Extracted records:
◆ ◆ ◆ ◆ ◆ ◆ ◆

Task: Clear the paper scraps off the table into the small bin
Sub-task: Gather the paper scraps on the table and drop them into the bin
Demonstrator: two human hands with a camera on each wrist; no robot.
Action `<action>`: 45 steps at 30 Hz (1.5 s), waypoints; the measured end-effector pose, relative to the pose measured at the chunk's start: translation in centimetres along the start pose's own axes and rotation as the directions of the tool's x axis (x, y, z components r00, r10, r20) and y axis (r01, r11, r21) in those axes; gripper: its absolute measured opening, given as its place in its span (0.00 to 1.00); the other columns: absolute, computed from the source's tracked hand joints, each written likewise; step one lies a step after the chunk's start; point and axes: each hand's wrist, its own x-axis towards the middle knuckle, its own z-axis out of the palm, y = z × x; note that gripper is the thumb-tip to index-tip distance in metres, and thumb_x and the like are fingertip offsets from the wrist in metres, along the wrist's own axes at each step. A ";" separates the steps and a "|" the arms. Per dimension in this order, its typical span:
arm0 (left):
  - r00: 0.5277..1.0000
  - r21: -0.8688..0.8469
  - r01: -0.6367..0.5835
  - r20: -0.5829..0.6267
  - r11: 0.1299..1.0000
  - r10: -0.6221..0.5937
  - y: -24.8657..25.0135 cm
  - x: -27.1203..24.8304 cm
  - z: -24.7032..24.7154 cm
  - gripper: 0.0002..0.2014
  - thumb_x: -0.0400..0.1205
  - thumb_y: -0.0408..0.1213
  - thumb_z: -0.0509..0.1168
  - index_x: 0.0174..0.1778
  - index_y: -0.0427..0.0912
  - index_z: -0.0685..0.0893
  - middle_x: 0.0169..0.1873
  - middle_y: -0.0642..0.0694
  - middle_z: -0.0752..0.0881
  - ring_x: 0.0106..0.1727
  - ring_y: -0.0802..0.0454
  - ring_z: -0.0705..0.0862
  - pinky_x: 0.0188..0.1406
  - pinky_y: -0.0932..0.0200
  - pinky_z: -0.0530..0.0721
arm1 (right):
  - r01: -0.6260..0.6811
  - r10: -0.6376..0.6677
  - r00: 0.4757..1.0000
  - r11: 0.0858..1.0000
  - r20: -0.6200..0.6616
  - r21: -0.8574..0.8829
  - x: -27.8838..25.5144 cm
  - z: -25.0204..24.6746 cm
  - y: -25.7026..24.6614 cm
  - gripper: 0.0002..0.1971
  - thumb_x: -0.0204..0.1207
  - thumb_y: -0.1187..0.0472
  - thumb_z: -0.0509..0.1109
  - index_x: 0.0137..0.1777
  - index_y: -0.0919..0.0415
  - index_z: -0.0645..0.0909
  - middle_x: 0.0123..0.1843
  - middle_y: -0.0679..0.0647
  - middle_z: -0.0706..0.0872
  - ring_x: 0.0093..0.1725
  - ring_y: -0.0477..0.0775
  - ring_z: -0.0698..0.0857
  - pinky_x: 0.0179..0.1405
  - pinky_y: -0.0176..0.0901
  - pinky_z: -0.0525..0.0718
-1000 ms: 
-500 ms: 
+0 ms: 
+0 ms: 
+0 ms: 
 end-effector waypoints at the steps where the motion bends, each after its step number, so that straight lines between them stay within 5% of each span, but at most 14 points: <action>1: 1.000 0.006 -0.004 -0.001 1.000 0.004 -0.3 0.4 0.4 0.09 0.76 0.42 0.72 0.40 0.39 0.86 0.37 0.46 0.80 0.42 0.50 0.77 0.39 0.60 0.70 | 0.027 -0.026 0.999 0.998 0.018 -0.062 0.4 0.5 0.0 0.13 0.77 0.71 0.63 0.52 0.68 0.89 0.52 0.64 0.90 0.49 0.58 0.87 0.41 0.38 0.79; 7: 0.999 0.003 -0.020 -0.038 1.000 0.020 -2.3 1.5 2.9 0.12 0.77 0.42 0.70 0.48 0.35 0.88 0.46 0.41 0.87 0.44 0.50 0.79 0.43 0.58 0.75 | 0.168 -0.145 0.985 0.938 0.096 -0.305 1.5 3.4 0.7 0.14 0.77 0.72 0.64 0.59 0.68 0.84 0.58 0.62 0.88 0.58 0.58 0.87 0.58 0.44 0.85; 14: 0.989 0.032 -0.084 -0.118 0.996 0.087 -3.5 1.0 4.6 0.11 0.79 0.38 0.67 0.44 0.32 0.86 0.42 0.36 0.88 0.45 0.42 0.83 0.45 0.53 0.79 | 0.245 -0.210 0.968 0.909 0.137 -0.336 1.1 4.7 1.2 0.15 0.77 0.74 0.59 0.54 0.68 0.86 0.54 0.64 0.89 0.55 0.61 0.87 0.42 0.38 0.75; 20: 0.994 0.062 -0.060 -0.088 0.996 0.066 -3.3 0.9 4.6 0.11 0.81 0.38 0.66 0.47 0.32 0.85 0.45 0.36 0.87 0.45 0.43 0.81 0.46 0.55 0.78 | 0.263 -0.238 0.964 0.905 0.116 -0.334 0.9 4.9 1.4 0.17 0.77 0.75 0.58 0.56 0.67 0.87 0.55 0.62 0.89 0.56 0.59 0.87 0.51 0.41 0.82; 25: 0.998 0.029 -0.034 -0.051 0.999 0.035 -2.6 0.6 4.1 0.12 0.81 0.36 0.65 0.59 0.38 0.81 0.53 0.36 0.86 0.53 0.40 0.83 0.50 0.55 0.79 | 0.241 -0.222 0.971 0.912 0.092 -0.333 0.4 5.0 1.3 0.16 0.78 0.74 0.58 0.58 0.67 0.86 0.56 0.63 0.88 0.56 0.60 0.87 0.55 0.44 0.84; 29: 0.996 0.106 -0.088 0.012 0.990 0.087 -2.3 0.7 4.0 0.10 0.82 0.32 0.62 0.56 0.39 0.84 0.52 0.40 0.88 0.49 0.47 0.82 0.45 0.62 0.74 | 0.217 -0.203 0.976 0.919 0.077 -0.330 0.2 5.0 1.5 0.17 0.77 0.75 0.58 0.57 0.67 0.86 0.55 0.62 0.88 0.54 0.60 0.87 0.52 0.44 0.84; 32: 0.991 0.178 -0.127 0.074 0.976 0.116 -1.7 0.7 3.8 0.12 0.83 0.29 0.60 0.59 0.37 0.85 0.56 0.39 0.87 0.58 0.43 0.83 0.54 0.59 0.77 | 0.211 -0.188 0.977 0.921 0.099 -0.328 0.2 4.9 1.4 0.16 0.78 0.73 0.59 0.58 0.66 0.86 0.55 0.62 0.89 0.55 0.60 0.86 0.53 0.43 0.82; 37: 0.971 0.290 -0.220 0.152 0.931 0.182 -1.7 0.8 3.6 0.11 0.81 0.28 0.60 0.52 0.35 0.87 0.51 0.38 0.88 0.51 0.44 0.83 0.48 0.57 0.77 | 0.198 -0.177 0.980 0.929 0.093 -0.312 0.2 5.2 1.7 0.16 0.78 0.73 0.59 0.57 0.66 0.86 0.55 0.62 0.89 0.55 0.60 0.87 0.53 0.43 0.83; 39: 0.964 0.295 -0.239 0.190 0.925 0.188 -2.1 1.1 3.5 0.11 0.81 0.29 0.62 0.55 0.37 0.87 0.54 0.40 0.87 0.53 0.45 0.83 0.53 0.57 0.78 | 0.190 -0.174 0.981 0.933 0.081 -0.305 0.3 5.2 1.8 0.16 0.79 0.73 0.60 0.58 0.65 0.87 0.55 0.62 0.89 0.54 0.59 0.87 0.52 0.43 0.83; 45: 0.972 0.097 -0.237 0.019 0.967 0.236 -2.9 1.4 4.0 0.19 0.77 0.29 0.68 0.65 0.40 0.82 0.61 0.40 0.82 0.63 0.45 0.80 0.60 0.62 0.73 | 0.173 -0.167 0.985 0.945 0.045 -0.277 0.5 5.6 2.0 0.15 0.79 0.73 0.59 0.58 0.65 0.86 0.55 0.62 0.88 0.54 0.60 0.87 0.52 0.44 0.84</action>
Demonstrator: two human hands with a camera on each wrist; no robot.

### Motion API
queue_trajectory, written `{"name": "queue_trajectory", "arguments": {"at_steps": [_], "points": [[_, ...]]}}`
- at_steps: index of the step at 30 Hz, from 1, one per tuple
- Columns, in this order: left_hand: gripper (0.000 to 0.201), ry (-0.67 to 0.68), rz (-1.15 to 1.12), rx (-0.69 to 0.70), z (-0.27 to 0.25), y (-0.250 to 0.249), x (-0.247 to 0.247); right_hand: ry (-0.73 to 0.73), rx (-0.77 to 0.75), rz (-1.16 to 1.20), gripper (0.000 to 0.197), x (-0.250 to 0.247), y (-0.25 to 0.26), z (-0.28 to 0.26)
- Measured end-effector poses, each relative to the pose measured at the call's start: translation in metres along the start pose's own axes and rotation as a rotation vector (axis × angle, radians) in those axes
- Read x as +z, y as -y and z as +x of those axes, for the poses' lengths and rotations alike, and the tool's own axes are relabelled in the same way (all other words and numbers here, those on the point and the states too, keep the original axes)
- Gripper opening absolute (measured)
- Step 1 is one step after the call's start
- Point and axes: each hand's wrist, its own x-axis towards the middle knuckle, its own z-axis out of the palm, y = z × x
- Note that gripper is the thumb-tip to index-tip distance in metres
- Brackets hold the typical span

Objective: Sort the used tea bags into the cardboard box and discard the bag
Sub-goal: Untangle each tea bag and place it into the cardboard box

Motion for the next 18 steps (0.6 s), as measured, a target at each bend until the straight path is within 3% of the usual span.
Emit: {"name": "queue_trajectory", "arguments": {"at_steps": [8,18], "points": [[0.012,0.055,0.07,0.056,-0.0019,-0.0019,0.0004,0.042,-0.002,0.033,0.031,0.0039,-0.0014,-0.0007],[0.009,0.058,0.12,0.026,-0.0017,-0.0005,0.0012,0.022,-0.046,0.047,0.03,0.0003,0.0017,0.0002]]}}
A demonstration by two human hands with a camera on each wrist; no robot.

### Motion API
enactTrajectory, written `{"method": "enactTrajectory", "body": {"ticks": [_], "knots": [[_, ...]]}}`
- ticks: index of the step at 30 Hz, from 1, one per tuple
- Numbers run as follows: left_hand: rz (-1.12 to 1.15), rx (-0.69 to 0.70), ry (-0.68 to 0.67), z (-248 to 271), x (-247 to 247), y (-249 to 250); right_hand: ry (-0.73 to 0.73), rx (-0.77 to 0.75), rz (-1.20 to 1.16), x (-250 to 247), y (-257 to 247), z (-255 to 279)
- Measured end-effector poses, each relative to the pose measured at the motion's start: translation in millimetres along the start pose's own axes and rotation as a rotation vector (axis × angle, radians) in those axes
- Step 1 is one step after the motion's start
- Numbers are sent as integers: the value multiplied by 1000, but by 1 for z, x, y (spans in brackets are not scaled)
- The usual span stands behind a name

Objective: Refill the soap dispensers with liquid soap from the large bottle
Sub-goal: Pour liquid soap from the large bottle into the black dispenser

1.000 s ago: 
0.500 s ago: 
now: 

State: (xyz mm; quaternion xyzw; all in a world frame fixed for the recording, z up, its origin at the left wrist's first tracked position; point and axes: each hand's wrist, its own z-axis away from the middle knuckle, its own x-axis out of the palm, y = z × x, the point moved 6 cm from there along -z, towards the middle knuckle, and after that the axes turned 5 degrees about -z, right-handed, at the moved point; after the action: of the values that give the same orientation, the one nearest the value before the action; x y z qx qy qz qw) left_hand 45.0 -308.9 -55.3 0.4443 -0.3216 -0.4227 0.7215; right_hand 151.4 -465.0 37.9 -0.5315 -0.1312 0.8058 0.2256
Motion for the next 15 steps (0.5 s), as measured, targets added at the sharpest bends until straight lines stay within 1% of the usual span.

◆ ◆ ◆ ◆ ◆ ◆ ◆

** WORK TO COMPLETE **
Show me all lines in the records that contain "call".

** YOUR SOLUTION **
- Measured end-effector poses, each relative to the pose measured at the call's start: translation in metres along the start pose's own axes and rotation as a rotation vector (axis × angle, radians) in those axes
- Step 1 is one step after the call's start

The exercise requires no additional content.